What the task requires — Please give only the number of lines in the listing below that contain "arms".

Dataset section —
- Opening Delimiter -
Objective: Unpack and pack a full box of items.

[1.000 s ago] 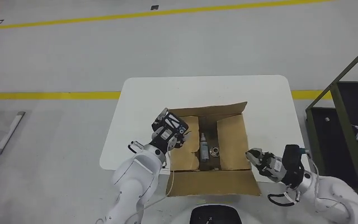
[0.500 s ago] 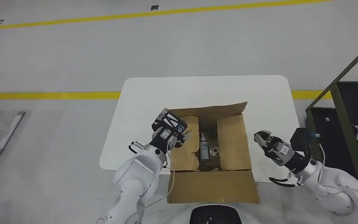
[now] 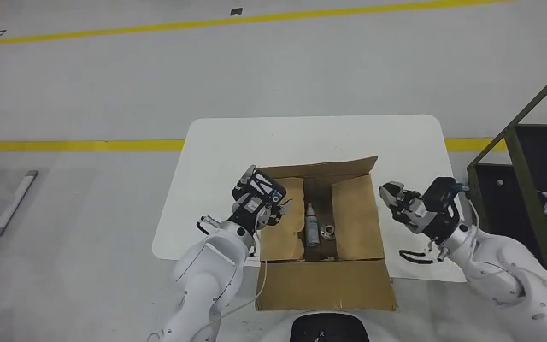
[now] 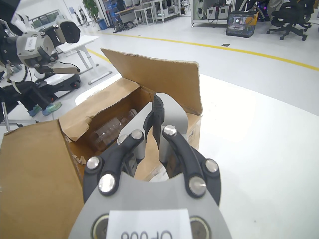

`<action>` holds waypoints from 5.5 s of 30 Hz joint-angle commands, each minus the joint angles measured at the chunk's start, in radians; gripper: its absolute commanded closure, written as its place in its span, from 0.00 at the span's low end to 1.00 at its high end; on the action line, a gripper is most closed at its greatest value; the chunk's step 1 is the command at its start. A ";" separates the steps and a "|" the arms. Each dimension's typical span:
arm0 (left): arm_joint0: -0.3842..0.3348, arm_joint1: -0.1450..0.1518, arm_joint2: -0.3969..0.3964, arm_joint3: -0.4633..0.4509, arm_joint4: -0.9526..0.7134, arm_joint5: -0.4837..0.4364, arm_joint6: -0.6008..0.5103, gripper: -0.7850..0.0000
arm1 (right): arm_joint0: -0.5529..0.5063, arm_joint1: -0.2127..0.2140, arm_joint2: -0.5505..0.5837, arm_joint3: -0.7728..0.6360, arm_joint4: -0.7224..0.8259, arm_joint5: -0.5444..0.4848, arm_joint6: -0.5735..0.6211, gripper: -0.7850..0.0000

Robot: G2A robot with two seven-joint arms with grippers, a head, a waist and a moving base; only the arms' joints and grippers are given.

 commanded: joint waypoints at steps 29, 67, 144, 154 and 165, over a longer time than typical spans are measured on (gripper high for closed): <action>0.000 0.000 0.000 0.000 0.000 0.000 0.000 0.00 | 0.626 -0.169 -0.433 0.603 -0.006 0.148 0.068 1.00; 0.002 0.001 0.001 0.000 0.008 -0.001 0.007 0.00 | 0.019 -0.089 -0.071 0.278 -0.142 0.001 -0.235 1.00; -0.154 -0.021 0.155 0.190 0.164 0.029 -0.092 0.00 | 0.102 -0.100 -0.031 0.194 -0.124 -0.191 -0.022 1.00; -0.197 -0.003 0.104 0.230 0.369 -0.040 -0.020 0.00 | 0.090 -0.098 -0.024 0.196 -0.109 -0.195 -0.017 1.00; -0.207 0.017 0.034 0.353 0.545 -0.052 0.077 0.00 | 0.050 -0.099 -0.001 0.174 -0.108 -0.146 -0.072 1.00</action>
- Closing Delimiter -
Result of the task — 2